South Korean shipyard Samsung Heavy Industries said it was awarded a contract worth 3.9 trillion South Korean won ($3 billion) to build 14 liquefied natural gas carriers, apparently with 12 of the ships being for Qatar’s expansion project.
SHI declined to say in a regulatory filing whether the bulk of the new orders were related to a potential mega-deal from QatarEnergy after South Korean shipbuilders were asked by the Qataris in 2020 to reserve a major portion of their LNG ship construction capacity.
The shipbuilder received a separate order for two vessels and worth around $430M from an unnamed client in Africa to deliver the two ships by the end of December 2024.
The latest orders brought SHI's total for 2022 to $6.3Bln for 33 ships, including 24 LNG carriers.
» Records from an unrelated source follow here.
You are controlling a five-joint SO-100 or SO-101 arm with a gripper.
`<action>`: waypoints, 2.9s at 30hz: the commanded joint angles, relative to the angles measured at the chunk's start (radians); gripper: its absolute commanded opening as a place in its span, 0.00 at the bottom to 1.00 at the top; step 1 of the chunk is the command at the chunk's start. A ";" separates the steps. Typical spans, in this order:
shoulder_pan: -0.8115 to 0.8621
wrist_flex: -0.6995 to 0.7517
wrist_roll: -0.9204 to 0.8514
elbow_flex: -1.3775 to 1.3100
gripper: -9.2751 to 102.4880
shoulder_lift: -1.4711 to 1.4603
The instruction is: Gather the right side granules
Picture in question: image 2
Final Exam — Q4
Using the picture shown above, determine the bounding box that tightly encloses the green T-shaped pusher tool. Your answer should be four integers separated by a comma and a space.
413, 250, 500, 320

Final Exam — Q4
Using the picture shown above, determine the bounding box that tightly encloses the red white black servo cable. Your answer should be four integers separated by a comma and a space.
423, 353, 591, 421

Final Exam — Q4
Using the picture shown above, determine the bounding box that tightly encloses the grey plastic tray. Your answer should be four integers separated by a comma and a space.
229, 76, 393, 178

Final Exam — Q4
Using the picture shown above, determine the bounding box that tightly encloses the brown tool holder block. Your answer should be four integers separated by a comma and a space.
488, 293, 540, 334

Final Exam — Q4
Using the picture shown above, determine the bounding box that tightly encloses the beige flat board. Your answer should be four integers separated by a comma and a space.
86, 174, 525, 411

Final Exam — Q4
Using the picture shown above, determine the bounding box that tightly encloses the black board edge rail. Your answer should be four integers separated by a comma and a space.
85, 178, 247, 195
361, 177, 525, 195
With these orders, SHI said it had achieved 72 percent of its annual order target estimated at $8.8Bln for 2022.
SHI’s 12 newbuild carriers, destined to deliver Qatari volumes and which would be Bahamian-flagged, would each have capacity of 174,000 cubic metres.
SHI said this latest order marked the single largest shipbuilding contract and LNG carriers order that a Korean shipyard had been awarded.
In March 2021 the shipyard had obtained a then record order worth $2.48Bln to build 20 containerships with capacities of 15,000 twenty-foot units.
DSME order
Daewoo Shipbuilding and Marine Engineering disclosed on June 8, 2022, that it had received a $850M order for four newbuilds from Qatar.
The LNG carrier orders are increasing to keep pace with LNG and demand liquefaction plant expansion by nations such as Qatar and the US.
DSME, the world's No. 4 shipbuilder by order backlog, said it would build the Qatar project vessels with 174,000 cubic metres of capacity at the Okpo shipyard on the south coast and deliver them by the first half of 2025.
The DSME order was the first result of a $19 billion contract that DSME, SHI and Hyundai Heavy Industries, signed with Qatar to construct scores of LNG vessels through 2027.
The contract is in line with Qatar's plan to boost its LNG production capacity to 126 million tonnes per annum by 2027 in two expansions from the current 77 MTPA.